Roy with his trademark python which made an appearance at parent teacher meetings (Ciara Hunter)

Ciara now teaches English and Drama at Fort Hill Integrated College in Lisburn. She says she is the teacher she is today and proudly working in integrated education, because of her father.

"When I started working in the youth club, I saw the impact that youth work can have on young people. Even before I started working in education, I gained my own youth work qualification but Daddy was very clear," Ciara explained.

"He once sat me down and said that he didn't want me following in his footsteps just because they were his footsteps. He wanted me to be sure it was what I wanted to do because he saw it as a vocation and he gave up so many evenings, weekends and summers."

Paying tribute to her dad as a family man, Ciara added: "He was a loveable rogue and a man who took us with him anywhere he could so he was a huge part of our childhood.

"Back in the 80s he would take kids from the school over to Belgium and Holland in the summers as part of a summer scheme and while he couldn't take us on those, we would be taken to Dundonald Ice Bowl, Portrush and basically anywhere the youth club went, he came too.

"Even though he spent a lot of his time working with other young people, the stories we have are hilarious because he was such a character."

Roy McFaul and his youngest daughter Clare who died two years ago (Ciara Hunter)

Just over two years ago, Mr McFaul's youngest daughter Clare died after collapsing at her Larne home during a Zumba workout.

Family members performed CPR before paramedics took the 32-year-old to hospital where doctors later discovered that Clare had suffered "catastrophic injuries" following a brain bleed.

She died two days later on August 6 2020 and her family made the decision to donate her organs, which changed the lives of five other people.

Clare had suffered a stroke at the age of 11, on the day she received her transfer test results.

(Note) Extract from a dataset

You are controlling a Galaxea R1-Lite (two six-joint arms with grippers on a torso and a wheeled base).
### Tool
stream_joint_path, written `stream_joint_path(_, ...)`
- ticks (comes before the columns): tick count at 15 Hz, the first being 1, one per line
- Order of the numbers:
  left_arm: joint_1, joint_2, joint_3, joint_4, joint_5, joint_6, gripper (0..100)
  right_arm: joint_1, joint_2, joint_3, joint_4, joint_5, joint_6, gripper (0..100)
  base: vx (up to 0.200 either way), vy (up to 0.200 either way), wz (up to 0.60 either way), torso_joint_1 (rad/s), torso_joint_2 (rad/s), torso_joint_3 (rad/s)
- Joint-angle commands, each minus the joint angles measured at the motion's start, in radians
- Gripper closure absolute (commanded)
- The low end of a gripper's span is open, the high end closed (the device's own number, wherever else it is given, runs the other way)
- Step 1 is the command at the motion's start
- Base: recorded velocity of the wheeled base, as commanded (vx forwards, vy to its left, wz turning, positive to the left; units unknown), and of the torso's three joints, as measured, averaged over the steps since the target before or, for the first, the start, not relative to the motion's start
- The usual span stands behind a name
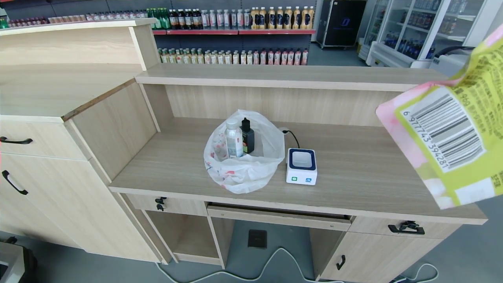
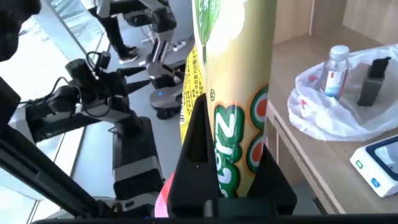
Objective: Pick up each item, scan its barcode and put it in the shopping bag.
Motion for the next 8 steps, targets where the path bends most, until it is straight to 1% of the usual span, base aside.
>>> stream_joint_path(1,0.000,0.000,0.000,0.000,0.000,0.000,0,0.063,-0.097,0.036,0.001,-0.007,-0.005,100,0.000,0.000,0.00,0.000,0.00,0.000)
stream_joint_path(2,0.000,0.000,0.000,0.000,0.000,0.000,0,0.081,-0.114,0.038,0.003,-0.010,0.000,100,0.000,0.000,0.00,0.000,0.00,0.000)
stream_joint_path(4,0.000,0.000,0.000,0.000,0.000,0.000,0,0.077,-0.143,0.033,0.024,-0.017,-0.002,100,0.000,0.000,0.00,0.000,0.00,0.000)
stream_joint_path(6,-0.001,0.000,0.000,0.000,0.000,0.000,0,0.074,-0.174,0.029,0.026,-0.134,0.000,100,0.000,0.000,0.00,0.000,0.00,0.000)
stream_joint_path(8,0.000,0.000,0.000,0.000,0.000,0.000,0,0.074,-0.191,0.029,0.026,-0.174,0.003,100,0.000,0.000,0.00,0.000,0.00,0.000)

The youngster was taken to hospital where doctors discovered that she had blood vessels on her spine which were weak and bursting and had caused the stroke and she was suffering from a condition called AV Malformation.

She was transferred from Belfast to John Radcliffe Hospital in Oxford where a Northern Ireland-born surgeon, for the first time, performed an operation using glue to block the vessels.

Clare was in a wheelchair for a time afterwards and lived the rest of her life with a weakness down her left side.

Despite her condition she finished grammar school and graduated with a Business IT degree from Queen's University Belfast.

"We lost Clare just over two years ago and that hit Daddy really hard and since then, he physically just wasn't the same. It took a lot out of him but at least he's with Clare now," Ciara added.